Outros estratos
Os estratos das caixas, dos
caixilhos, molduras e caixotes, dos tubos de ferro galvanizado,
do vidro, dos revestimentos sintéticos, do bronze pintado
com tinta branca industrial, das dobradiças, lâmpadas,
fechos, fios e torneiras e ainda os dos panos de um branco alvo
para os corpos que já lá não estão.
Os estratos de um alfabeto que predomina na escultura de Sanches
até ao princípio da década de 90, e que foram
escolhidos não apenas pela sua fácil acessibilidade
mas pela sua autonomia simbólica, ready-mades da indústria
com as suas histórias próprias que se demarcam das
das imagens que citam. Estratos de assemblages que constróem
composições com uma aparência funcional, semi-mecânica
e que em muitos casos aligeiram a dimensão simbólica
ou trágica dos motivos. Será o caso do tema dos martírios
na série "Santos e Frangmentos"- os olhos de Sta
Luzia simbolizados por duas lâmpadas com casquilho e fio
eléctrico, os olhos de S.
João Baptista prolongados por dois tubos "que
quase se vêem como dois chifres"- mas é também
o caso da banheira de Marat ou das caixas de Mme.
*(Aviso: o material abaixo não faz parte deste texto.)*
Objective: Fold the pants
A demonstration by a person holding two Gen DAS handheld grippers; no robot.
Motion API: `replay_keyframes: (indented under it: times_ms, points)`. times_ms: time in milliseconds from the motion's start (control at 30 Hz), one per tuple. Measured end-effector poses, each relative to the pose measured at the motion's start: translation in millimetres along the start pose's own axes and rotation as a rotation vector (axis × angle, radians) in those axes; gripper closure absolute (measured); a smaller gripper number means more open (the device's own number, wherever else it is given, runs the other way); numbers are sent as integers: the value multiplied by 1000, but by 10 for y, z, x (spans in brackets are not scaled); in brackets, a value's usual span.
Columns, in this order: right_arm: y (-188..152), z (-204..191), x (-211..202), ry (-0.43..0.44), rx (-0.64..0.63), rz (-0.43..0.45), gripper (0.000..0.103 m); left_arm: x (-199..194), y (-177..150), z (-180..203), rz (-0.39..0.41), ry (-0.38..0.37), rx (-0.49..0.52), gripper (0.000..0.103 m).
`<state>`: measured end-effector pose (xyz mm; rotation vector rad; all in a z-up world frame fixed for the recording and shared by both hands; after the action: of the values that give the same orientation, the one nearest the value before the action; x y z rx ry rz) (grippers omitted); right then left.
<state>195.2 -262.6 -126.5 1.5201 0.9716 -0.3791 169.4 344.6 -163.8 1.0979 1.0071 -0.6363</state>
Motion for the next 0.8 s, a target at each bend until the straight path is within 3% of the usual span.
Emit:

De Verninac, segundo David de 1991 que são aparelhadas
com tubos de canalização em ferro que sugerem irrigações,
circuitos líquidos, reforçados nesta última
por uma torneira que encima a obra sugerindo-se como fonte ou chuveiro,
suavizando o soturno da evocação funerária
e agonizante.
Se todos estes objectos já
funcionam como eco das experimentações e da «cultura
dos materiais» das vanguardas do princípio do século
ou das novas vanguardas dos anos 60, são as caixas, os elementos
mais assíduos até à década de 90, que
mais reverberam o dadaísmo pelo seu recurso aos receptáculos
e à sua diegese conteúdo/contentor. Caixas vazias,
pneumáticas, abertas ou fechadas, sobrepostas, inclinadas
ou invertidas, que servem de moldura nas naturezas mortas, de recipiente
para os corpos de bronze que a tinta branca disfarça de gesso.
Porque vazias, secretas. Porque vazias a sua forma reforça-se
enquanto totalidade, a totalidade de "objecto específico"
(Judd) não redutível às suas partes, de "formas
unitárias" (Morris), indivisíveis mas relacionais.
São caixas colocadas com rigor e aprumo, respeitando em cada
exposição a (sobre)posição correcta
prevista, apesar da aparente aleatoriedade da colocação.
Trata-se de um "controlo do acaso", de um acaso
onde está "tudo (ou quase tudo) prestes a desconjuntar-se,
tudo «preso por alfinetes»" como descreve Filomena Molder,
"mas seguramente acabado, perfeito- subtileza, tensão
e escândalo próprio destas obras."(7)
São estas caixas que construídas em variações
de módulo e com a matéria industrial do aglomerado
e contraplacado contribuem para a aparência de um trabalho
em curso, imprevisivelmente interrompido pelos seus actores ou personagens.
São caixas para corpos ausentes, e a ausência, esclarece
a comissária, "é diferente do nada".
(7)
Molder, Maria Filomena, "Há esculturas que são vestígios", Matérias
Sensíveis, Lisboa, Relógio d'Água, 1999, p. 68.